It is fitting that on this second Sunday of Easter, decreed in 2000 by Pope John Paul II to be Divine Mercy Sunday, that the readings provide a biblical blueprint of how divine mercy and grace would spread in the months and years immediately following the Resurrection.
During the Easter season, leading up to the great Feast of Pentecost, readings from the Acts of the Apostles take the place of Old Testament readings. In this way the connection between “all that Jesus did and taught” (Acts 1:1) and all that the apostles did and taught can be clearly seen and reflected upon. The Evangelist Luke portrayed Jesus as The Prophet who would do great signs and wonders (the greatest being His death and resurrection) and in the Acts of the Apostles he depicted the early Christians—especially the apostles Peter and Paul—as doing “many signs and wonders among the people” (Acts 5:12).
The blueprint of mercy can be summed up in four words: preparation, proclamation, perseverance, and purpose.
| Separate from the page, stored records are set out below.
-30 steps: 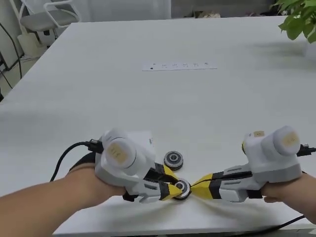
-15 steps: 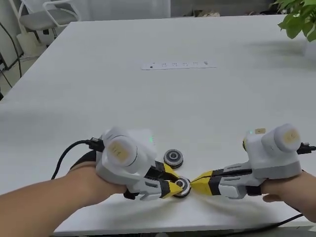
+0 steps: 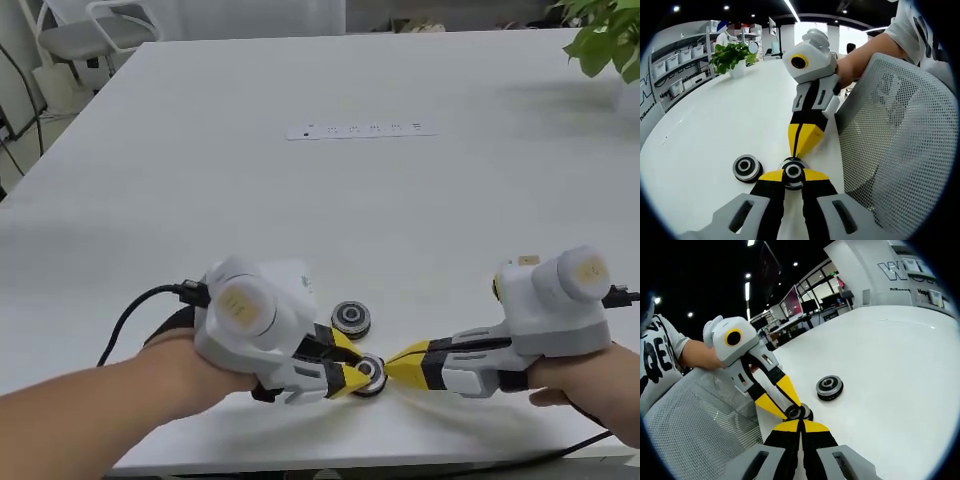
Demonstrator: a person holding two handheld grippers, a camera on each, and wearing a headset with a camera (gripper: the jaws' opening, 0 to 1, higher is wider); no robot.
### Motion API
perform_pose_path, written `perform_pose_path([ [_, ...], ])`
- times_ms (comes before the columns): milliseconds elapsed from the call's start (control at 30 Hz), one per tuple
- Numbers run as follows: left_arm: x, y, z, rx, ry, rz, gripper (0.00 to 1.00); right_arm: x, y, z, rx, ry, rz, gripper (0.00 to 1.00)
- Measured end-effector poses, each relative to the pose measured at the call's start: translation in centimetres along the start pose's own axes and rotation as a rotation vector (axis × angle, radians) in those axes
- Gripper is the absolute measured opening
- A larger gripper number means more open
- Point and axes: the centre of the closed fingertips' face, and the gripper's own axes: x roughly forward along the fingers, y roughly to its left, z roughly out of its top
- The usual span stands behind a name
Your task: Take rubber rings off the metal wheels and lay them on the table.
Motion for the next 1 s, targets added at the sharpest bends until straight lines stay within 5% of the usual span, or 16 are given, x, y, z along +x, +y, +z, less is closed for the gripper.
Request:
perform_pose_path([
  [1000, 0.11, 0.00, 0.01, -0.004, 0.042, 0.011, 0.07, 0.35, 0.62, 0.27, -0.033, 0.005, 0.013, 0.00],
])
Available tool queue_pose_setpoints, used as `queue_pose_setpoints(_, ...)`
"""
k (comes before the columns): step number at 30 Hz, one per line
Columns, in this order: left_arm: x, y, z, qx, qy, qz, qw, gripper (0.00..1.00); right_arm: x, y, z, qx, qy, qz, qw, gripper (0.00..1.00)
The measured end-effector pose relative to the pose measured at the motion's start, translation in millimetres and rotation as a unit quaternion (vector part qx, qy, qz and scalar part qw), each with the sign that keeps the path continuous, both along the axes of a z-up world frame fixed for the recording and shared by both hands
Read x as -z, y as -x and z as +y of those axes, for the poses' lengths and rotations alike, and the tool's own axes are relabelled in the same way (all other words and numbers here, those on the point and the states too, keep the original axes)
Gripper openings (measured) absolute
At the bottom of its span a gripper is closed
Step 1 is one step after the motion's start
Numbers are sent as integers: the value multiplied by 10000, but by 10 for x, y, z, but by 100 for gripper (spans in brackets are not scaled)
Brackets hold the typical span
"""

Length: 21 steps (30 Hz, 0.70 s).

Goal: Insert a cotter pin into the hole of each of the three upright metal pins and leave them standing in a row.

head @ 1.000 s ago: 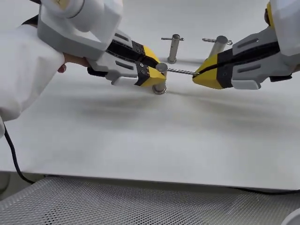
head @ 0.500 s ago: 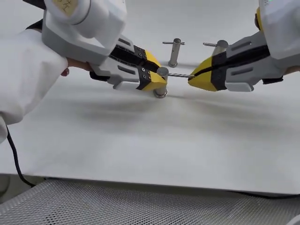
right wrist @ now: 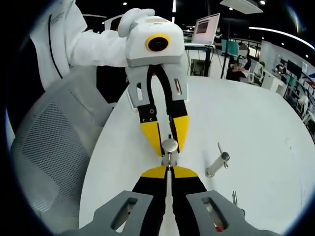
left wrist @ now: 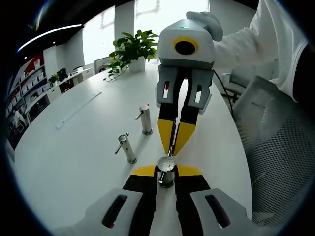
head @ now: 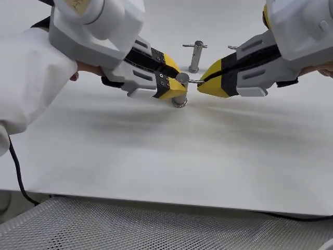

The preparation began during the ministry of Jesus, as He spent countless hours, days, and months with His disciples, teaching them by both word and example. Christ’s Passion and the Resurrection took that preparation to a place the disciples could barely begin to fathom prior to those dramatic events. Today’s Gospel reading highlights, in the well-known story of doubting Thomas, that the process of preparation was not a quick or easy one. As the disciples hid behind closed doors, they were often filled with fear and confusion. But the appearance of the Risen Christ in their midst was a source of peace and joy. And so they received their instructions: “As the Father has sent me, so I send you.” Then, later, in response to Thomas’s famous cry—“My Lord and my God!”—Jesus further prepared the disciples for their divine mission by pointing them toward the many souls in need of the Gospel: “Blessed are those who have not seen and have believed.”